Embracing Change While Preserving Core Values
One fear founders and long-time leaders often have is that once they leave, the festival might “change too much” or lose its soul. It’s important in succession planning to address how new leaders will uphold the event’s core mission and values. This can be done by:
- Clearly Defining the Festival’s Mission: As part of the succession plan, write down the festival’s mission, vision, and core values if not already documented. This serves as a guiding star for anyone taking over. Whether leadership changes or not, all decisions should align with these core principles.
- Cultural Handover: The outgoing leadership should spend time sharing the festival’s origin stories, past challenges, and the rationale behind certain traditions. New leaders benefit from understanding “why things are done a certain way.” With that knowledge, they can make informed decisions about what to preserve and what to innovate.
- Welcoming Fresh Ideas: While continuity is key, a succession plan should also empower new leaders to bring fresh perspectives. Festivals that last decades adapt with the times. A new director might modernize the marketing approach or introduce sustainable practices, and that’s healthy as long as the changes respect the event’s essence. Founders and boards can frame succession as an evolution – passing the torch to someone who will both honor the legacy and keep the festival relevant for new generations.
Learning from Successes and Failures
Many festivals have faced leadership transitions over the years, and there is much to learn from their experiences.
Success story: When the long-standing director of a regional cultural festival decided to retire after 15 years, the team had a successor in place a full year in advance. The incoming director attended all major planning meetings, co-signed decisions, and was introduced to key sponsors and community leaders well ahead of officially taking charge. The result was a virtually seamless transition – attendees and partners barely felt the change, aside from seeing a new name on the welcome banner.
On the flip side, there are cautionary tales. Lesson from failure: In one instance, a popular youth arts festival had to cancel one of its annual editions after its key coordinator left just two months before the event, and no one else knew how to run critical aspects of the production. The scramble to piece things together highlighted the lack of documentation and cross-training. The festival did rebound the next year, but only after its board intervened to implement a proper succession framework and re-hire experienced staff to mentor the remaining team.
The pattern is clear: festivals that prepare for leader turnover survive and often thrive with new energy, whereas those that fail to plan can stumble or even cease entirely.

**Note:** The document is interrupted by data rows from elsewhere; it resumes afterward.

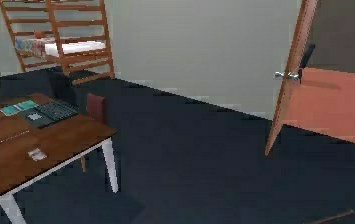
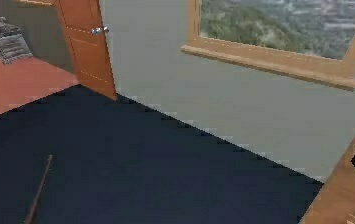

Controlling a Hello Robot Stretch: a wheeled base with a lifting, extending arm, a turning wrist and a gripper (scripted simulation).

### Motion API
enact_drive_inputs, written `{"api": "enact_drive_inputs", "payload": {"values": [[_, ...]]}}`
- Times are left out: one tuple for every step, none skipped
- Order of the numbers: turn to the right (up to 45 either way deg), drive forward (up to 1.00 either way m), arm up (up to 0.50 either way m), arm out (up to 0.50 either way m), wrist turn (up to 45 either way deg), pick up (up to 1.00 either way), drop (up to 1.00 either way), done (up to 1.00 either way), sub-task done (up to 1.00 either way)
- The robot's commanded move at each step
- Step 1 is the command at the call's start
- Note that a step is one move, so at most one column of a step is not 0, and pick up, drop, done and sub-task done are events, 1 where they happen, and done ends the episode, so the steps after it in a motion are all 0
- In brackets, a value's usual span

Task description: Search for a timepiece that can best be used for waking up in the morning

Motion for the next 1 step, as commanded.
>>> {"api": "enact_drive_inputs", "payload": {"values": [[-45.0,0.0,0.0,0.0,0.0,0.0,0.0,0.0,0.0]]}}
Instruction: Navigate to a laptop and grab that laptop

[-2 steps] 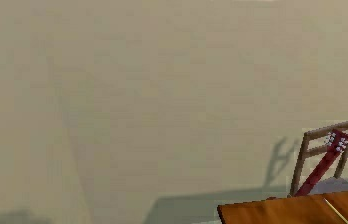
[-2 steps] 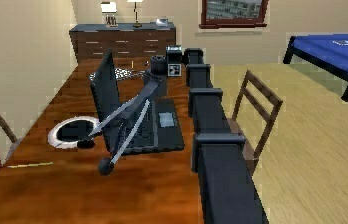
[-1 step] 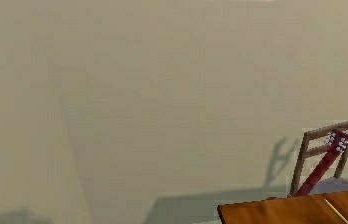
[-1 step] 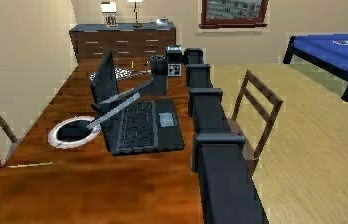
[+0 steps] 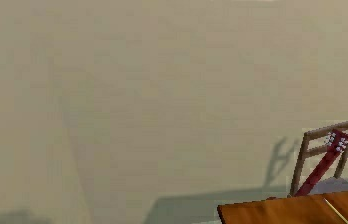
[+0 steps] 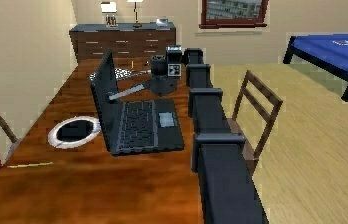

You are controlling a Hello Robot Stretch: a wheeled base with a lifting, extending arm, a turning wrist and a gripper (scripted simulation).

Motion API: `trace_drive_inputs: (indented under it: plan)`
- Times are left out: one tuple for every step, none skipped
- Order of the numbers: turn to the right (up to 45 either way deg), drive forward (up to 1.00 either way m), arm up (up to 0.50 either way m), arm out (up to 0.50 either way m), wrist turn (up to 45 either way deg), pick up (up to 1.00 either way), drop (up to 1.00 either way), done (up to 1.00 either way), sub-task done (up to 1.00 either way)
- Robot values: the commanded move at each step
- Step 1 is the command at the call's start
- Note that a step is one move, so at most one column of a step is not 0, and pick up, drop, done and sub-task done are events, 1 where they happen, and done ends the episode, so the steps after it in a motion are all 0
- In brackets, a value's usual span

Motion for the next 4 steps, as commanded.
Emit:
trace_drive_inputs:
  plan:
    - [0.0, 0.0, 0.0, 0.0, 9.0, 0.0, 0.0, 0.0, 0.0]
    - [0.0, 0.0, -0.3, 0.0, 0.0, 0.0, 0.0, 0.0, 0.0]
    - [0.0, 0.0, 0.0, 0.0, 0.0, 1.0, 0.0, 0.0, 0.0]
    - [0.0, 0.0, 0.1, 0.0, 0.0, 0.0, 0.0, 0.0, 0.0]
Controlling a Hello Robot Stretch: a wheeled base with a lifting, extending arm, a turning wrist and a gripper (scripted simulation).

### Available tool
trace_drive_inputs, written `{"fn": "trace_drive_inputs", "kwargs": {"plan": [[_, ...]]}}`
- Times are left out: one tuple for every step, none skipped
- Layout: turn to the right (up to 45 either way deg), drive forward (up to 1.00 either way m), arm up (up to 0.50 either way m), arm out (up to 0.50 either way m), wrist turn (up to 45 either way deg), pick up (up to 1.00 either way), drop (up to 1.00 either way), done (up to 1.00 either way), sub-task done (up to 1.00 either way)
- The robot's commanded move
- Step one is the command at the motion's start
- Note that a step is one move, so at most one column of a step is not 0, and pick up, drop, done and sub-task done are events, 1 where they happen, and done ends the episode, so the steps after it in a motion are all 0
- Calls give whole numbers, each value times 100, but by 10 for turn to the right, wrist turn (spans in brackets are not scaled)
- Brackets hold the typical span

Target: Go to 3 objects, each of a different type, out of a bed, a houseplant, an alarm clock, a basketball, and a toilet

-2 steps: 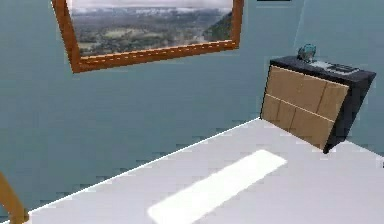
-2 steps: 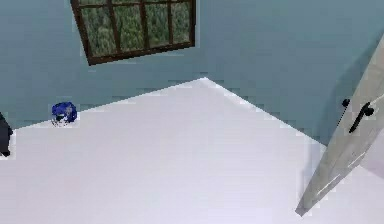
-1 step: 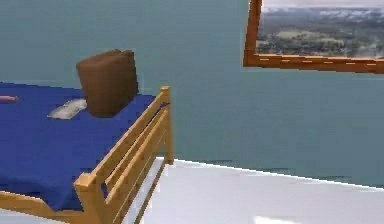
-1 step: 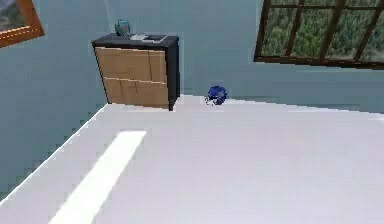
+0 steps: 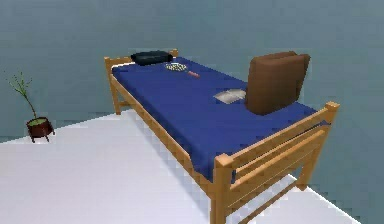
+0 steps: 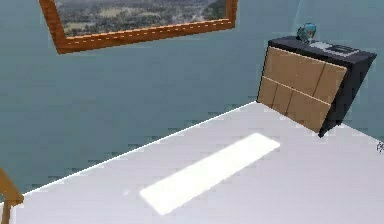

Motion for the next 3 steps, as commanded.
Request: {"fn": "trace_drive_inputs", "kwargs": {"plan": [[0,0,0,0,0,0,0,0,100],[-420,0,0,0,0,0,0,0,0],[0,35,0,0,0,0,0,0,0]]}}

Final Thoughts: Proactive Planning for Longevity
A festival’s legacy should not depend on the everlasting presence of any single individual. By treating leadership succession as a standard part of multi-year growth, a festival organization can weather transitions with confidence. It requires humility – acknowledging that others can take the reins – and foresight to train those people well in advance.
In practice, building a succession-ready festival team means investing in people at every level. It means the founder shares the spotlight and decision-making, the veteran production manager writes down her playbook, and the team culture prizes learning and collaboration. With a solid plan and mentorship in place, staff and volunteers can step up when needed, and the show will go on for years to come.
Every festival has a unique flavor and community, but the wisdom of succession planning is universal. It ensures that when leadership changes hands – whether expected or sudden – the new hands are capable, prepared, and guided by the festival’s enduring vision. In doing so, the festival’s evolution continues smoothly, delighting audiences year after year, generation after generation.